Impact of WRF cumulus parameterization options on regional and fine-scale WRF-CMAQ simulations
Citation:
Appel, W., C. Hogrefe, R. Gilliam, Jon Pleim, K. Foley, R. Mathur, AND S. Roselle. Impact of WRF cumulus parameterization options on regional and fine-scale WRF-CMAQ simulations. Joint WRF/MPAS workshop, CO, Boulder, June 11 - 15, 2018.
Impact/Purpose:
This work aims to improve fine-scale WRF-CMAQ simulations by analyzing and evaluating the impact that various WRF configuration options have on the simulated cloud field in WRF, and the corresponding that changes in the cloud field have on CMAQ estimates of air pollutants. Fine-scale simulations are important to capture the large spatial and temporal variability in pollutant concentrations that can occur, particularly in urban areas. The results of this work will help improve future fine-scale air quality simulations, thereby helping protect human health and sensitive environments.
Description:
The coupled WRF-CMAQ modeling system is a combined meteorology-chemistry model designed to simulate the emission, transport and chemistry of atmospheric pollutants, while also allowing for direct aerosol radiative feedback between the meteorological model (WRF) and the chemical transport model (CMAQ) and frequent coupling of the meteorology and chemistry.
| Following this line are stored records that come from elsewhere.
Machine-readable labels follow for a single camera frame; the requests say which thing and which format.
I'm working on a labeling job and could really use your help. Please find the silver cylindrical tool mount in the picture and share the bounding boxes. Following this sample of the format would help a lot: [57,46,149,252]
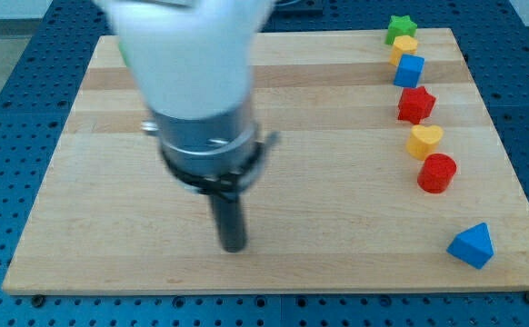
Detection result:
[141,98,279,202]

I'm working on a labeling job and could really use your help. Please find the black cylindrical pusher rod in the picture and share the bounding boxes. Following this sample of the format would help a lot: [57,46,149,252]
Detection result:
[209,195,247,253]

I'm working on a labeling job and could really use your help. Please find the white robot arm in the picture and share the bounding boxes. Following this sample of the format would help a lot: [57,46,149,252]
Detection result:
[97,0,279,253]

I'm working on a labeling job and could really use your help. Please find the yellow heart block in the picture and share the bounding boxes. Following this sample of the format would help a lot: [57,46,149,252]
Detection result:
[405,124,444,161]

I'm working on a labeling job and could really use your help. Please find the wooden board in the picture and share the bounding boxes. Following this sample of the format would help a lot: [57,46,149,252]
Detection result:
[3,28,529,295]

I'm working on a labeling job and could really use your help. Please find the red star block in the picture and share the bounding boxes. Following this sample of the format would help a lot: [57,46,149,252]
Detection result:
[397,86,436,124]

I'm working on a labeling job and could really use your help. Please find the blue cube block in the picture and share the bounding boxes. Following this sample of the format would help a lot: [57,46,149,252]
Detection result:
[393,54,425,88]

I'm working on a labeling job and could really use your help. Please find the red cylinder block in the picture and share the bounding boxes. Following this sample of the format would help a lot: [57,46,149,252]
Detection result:
[417,154,457,193]

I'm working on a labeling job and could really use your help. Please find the yellow hexagon block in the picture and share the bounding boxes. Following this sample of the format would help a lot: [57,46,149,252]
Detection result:
[389,35,418,66]

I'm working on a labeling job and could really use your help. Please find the green star block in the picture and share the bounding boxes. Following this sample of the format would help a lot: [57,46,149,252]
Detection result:
[384,15,417,45]

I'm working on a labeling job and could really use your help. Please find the blue triangle block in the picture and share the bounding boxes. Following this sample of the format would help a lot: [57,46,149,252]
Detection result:
[446,223,494,270]
For this work, we apply the coupled WRF-CMAQ modeling system at regional (i.e. 12km) and fine-scales (i.e. 1km and 4km) using a variety of WRF/CMAQ options to assess the impact these options have on CMAQ simulated tropospheric ozone and particulate matter concentrations, with a particular focus on how changes in the WRF simulated cloud fields affect these pollutants. The modeling system is used to simulate July 2011 for the contiguous United States using 12-km horizontal grid spacing, the eastern United States using 4-km grid spacing and the Baltimore, MD / Washington D.C. region using 1-km grid spacing, which was chosen since it coincides with the 2011 DISCOVERAQ intensive field campaign, providing additional measurements with which to evaluate the modeling system. Several different WRF cumulus parameterization (CP) schemes (and other cloud parameterization options) are employed in different configurations at the various resolutions and the results of the simulations are evaluated against satellite cloud measurements, aircraft measurements, ozonesonde data and ground-based in-situ observations to assess the performance of each configuration. Detailed results from these evaluations will be presented.